Supplied information.
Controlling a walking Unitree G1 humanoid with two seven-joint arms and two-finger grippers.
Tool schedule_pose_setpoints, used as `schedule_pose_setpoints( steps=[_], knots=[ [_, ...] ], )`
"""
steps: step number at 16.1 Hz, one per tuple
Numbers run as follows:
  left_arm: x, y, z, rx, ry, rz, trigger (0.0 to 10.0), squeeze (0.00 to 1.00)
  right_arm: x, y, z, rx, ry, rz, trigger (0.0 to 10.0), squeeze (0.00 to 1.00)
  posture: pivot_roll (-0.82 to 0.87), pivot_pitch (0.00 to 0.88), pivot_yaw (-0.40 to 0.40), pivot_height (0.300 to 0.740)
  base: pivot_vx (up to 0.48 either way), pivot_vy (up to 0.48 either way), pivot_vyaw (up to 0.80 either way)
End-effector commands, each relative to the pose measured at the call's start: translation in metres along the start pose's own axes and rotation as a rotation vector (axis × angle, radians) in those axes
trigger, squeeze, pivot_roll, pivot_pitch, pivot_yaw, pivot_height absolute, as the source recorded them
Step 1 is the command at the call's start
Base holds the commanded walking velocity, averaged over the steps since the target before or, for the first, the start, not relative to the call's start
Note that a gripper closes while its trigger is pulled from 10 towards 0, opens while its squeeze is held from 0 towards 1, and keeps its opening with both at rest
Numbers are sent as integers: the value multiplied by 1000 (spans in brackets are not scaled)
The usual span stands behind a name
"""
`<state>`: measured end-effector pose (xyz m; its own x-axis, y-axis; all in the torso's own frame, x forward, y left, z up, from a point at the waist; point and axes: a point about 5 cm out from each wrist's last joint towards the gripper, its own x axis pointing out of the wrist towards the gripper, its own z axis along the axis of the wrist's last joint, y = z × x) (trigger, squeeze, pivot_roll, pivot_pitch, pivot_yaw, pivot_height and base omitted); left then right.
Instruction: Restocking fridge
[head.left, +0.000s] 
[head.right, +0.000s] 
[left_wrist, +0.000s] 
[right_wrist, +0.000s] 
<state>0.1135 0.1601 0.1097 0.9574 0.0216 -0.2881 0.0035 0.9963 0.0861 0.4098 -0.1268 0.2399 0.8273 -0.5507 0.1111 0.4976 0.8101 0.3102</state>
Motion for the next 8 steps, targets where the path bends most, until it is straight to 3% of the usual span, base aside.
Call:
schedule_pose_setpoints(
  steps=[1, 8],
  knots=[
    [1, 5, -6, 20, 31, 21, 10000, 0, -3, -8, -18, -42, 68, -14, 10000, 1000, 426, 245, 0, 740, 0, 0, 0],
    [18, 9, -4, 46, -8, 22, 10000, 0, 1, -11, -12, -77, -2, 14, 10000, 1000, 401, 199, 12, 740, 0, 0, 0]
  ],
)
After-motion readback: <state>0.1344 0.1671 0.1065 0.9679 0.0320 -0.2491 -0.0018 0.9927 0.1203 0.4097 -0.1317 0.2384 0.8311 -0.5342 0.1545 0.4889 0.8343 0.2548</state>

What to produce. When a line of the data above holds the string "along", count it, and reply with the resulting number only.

Exercise result. 2